> **What you should do**
Return exactly those lines of the material below that fall between the line holding "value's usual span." and the line holding "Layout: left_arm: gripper", inclusive.
--------------------
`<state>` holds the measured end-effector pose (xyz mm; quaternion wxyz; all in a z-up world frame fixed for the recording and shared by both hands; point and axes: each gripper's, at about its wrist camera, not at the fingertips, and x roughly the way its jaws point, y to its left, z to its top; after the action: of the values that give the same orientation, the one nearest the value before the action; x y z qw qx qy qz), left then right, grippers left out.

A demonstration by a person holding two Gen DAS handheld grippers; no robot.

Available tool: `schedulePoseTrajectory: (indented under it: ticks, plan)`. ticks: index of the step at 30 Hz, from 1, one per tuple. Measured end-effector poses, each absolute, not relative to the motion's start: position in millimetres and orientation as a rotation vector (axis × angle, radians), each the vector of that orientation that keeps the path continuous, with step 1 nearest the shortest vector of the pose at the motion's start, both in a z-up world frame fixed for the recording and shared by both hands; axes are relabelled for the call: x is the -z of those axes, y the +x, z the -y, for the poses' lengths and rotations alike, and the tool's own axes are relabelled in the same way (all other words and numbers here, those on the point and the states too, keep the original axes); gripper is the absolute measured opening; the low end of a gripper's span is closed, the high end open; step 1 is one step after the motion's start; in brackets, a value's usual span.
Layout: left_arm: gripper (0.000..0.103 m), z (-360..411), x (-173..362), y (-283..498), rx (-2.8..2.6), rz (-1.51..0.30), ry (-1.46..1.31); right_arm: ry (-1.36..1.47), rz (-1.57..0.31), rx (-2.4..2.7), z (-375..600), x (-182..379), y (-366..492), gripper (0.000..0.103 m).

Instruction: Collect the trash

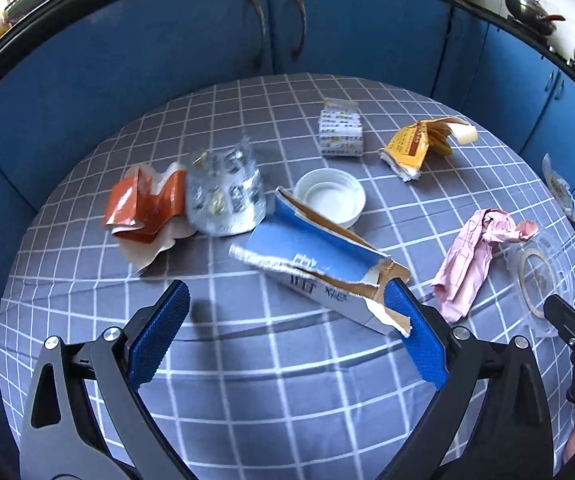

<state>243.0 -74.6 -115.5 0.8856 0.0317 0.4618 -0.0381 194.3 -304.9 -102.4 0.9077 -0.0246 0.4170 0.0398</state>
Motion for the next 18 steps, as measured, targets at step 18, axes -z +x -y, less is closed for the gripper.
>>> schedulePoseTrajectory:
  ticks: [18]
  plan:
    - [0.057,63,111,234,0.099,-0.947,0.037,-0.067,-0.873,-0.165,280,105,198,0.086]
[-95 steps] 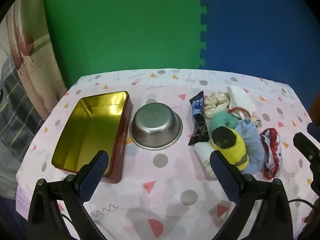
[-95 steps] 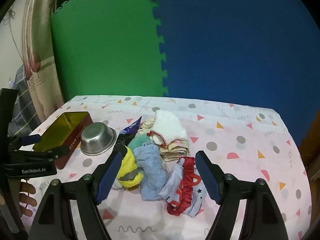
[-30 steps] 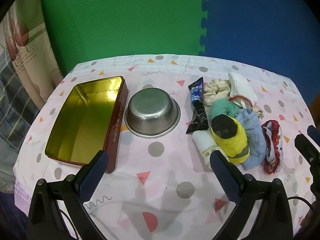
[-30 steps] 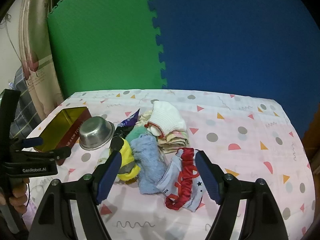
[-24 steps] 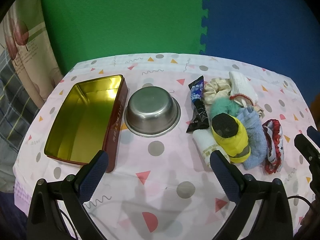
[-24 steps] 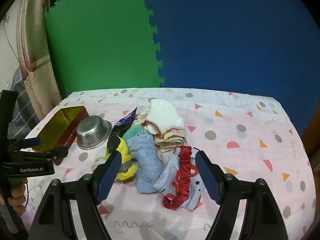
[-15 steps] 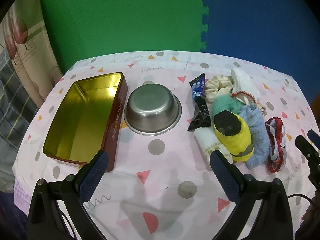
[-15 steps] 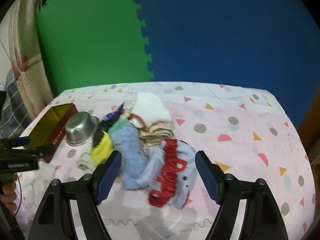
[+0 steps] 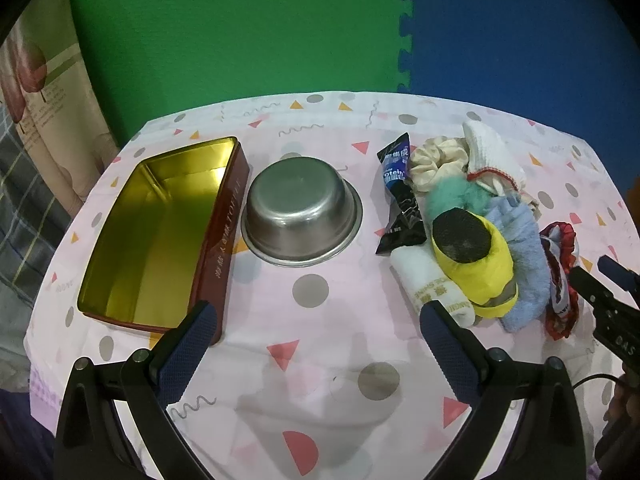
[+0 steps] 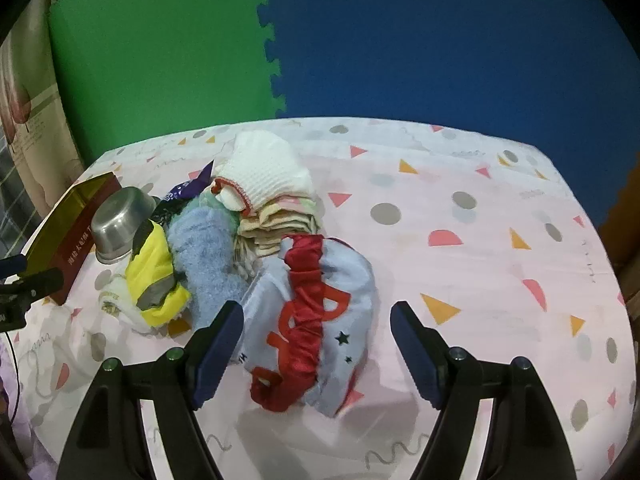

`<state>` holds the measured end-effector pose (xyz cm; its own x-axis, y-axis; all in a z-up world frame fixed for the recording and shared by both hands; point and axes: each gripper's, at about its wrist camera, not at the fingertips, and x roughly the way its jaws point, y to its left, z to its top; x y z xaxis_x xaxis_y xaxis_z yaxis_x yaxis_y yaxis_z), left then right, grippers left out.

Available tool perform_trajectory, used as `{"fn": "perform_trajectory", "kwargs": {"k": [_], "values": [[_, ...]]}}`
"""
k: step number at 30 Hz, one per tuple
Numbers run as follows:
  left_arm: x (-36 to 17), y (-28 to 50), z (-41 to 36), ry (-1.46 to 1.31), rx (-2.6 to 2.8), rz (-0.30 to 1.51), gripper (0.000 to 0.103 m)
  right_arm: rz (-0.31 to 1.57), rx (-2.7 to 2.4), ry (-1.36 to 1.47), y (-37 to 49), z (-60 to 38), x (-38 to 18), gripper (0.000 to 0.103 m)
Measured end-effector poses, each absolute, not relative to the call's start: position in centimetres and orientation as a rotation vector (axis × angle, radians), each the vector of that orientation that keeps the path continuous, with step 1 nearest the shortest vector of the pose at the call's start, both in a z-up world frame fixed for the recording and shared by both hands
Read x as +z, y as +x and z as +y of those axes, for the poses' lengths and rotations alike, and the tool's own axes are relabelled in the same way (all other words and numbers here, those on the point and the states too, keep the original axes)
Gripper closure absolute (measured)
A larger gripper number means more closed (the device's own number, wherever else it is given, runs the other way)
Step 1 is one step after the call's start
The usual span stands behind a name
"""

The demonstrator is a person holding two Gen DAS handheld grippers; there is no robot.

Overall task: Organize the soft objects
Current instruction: 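Grasp the light blue star-print cloth with red ruffle with the right tool, then grasp the yellow sock with black mesh top with the left tool while the right holds the cloth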

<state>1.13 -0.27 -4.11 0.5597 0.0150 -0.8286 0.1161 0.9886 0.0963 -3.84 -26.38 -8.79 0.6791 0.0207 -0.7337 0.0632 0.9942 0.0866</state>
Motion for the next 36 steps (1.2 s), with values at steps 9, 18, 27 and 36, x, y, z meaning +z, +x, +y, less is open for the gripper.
{"fn": "perform_trajectory", "kwargs": {"k": [9, 18, 27, 36], "values": [[-4.8, 1.8, -0.7, 0.151, -0.073, 0.988, 0.002, 0.914, -0.056, 0.061, -0.4, -26.7, -10.9, 0.025], [-5.5, 2.3, -1.7, 0.162, -0.096, 0.994, 0.002, 0.951, -0.016, 0.115, 0.6, -28.5, -12.8, 0.025], [-5.6, 2.4, -3.1, 0.178, -0.124, 0.988, 0.002, 0.922, 0.093, 0.116, 0.9, -27.1, -13.0, 0.066], [-5.0, 2.2, -5.8, 0.202, -0.2, 0.977, 0.002, 0.88, -0.028, 0.138, 0.5, -30.5, -12.9, 0.074]]}}
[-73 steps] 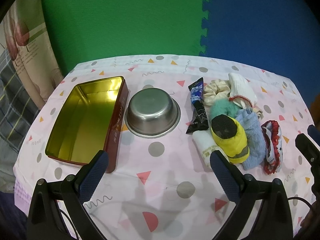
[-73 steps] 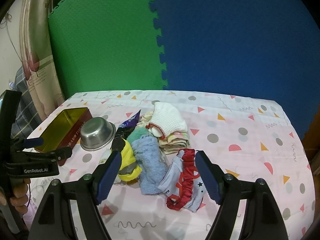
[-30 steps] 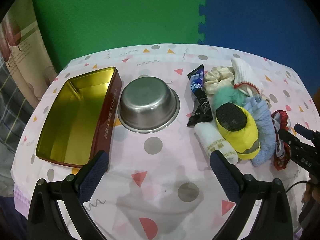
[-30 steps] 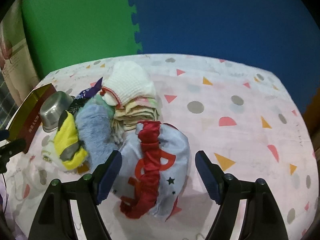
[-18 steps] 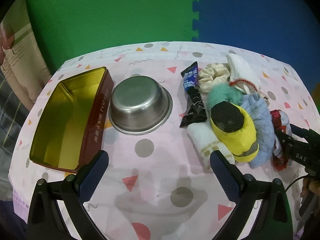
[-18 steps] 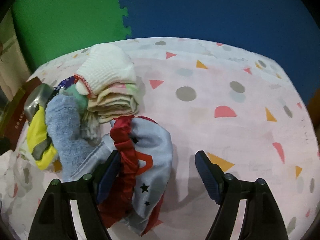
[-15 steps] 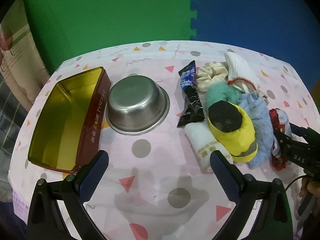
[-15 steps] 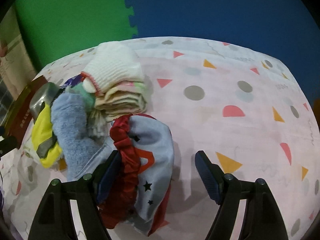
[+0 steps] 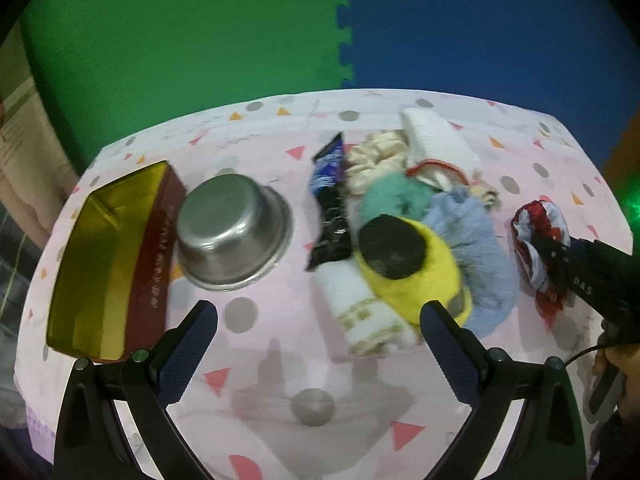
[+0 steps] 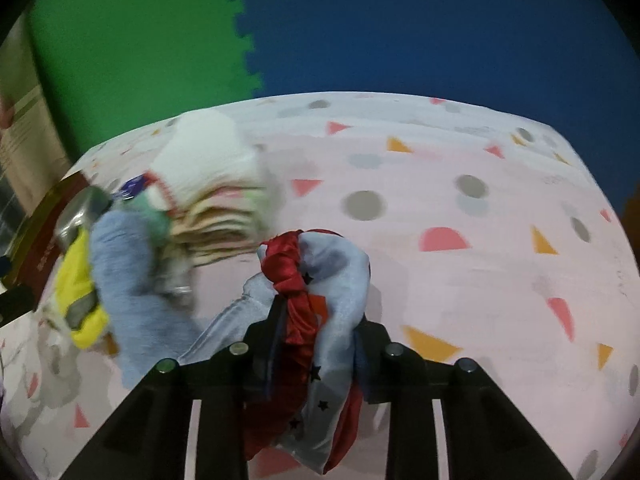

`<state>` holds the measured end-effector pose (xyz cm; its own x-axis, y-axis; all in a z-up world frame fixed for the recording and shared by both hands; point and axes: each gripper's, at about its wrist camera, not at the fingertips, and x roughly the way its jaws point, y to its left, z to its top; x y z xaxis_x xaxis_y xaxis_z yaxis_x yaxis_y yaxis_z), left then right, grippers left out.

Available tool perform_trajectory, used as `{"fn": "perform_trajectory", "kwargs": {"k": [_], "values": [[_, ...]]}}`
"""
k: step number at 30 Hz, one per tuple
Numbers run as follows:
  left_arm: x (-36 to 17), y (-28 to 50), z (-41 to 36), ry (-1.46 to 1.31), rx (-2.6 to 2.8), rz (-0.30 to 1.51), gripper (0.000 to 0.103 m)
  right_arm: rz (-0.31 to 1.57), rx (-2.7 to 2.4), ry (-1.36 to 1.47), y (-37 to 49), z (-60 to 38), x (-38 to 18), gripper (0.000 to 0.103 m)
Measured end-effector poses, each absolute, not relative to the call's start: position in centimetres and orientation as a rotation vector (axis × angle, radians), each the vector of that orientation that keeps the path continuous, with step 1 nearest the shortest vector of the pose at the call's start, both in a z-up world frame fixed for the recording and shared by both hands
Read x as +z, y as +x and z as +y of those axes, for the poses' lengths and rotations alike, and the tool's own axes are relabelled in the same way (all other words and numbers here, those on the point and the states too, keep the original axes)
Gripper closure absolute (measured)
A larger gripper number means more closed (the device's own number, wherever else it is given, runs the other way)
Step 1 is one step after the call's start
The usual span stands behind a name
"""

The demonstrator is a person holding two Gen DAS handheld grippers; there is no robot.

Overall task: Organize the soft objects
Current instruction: 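Grasp the yellow sock with black mesh top with the left tool while the right holds the cloth, then carry the yellow sock into the gold tin and open the left tool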

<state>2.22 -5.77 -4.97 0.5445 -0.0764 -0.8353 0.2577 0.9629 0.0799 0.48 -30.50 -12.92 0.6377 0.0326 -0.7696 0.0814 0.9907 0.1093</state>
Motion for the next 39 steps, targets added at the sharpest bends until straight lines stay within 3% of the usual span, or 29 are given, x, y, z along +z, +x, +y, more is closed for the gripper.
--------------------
> **Result of the exercise**
Available tool: `schedulePoseTrajectory: (indented under it: ticks, plan)`. ticks: index of the step at 30 Hz, from 1, one per tuple. Measured end-effector poses, each absolute, not relative to the motion's start: position in millimetres and orientation as a rotation vector (axis × angle, radians), each the vector of that orientation that keeps the path continuous, with step 1 nearest the shortest vector of the pose at the motion's start, both in a z-up world frame fixed for the recording and shared by both hands; axes are relabelled for the call: x is the -z of those axes, y the +x, z the -y, for the poses' lengths and rotations alike, and the tool's own axes are relabelled in the same way (all other words and numbers here, those on the point and the states too, keep the original axes); gripper is the absolute measured opening; the low end of a gripper's span is closed, the high end open; step 1 is one step after the motion's start; in brackets, a value's usual span.
Layout: left_arm: gripper (0.000..0.103 m), z (-360..411), x (-173..362), y (-283..498), rx (-2.8..2.6), rz (-1.51..0.30), ry (-1.46..1.31); right_arm: ry (-1.36..1.47), rz (-1.57..0.31), rx (-2.4..2.7), z (-375..600), x (-182..379), y (-366..492), gripper (0.000..0.103 m).

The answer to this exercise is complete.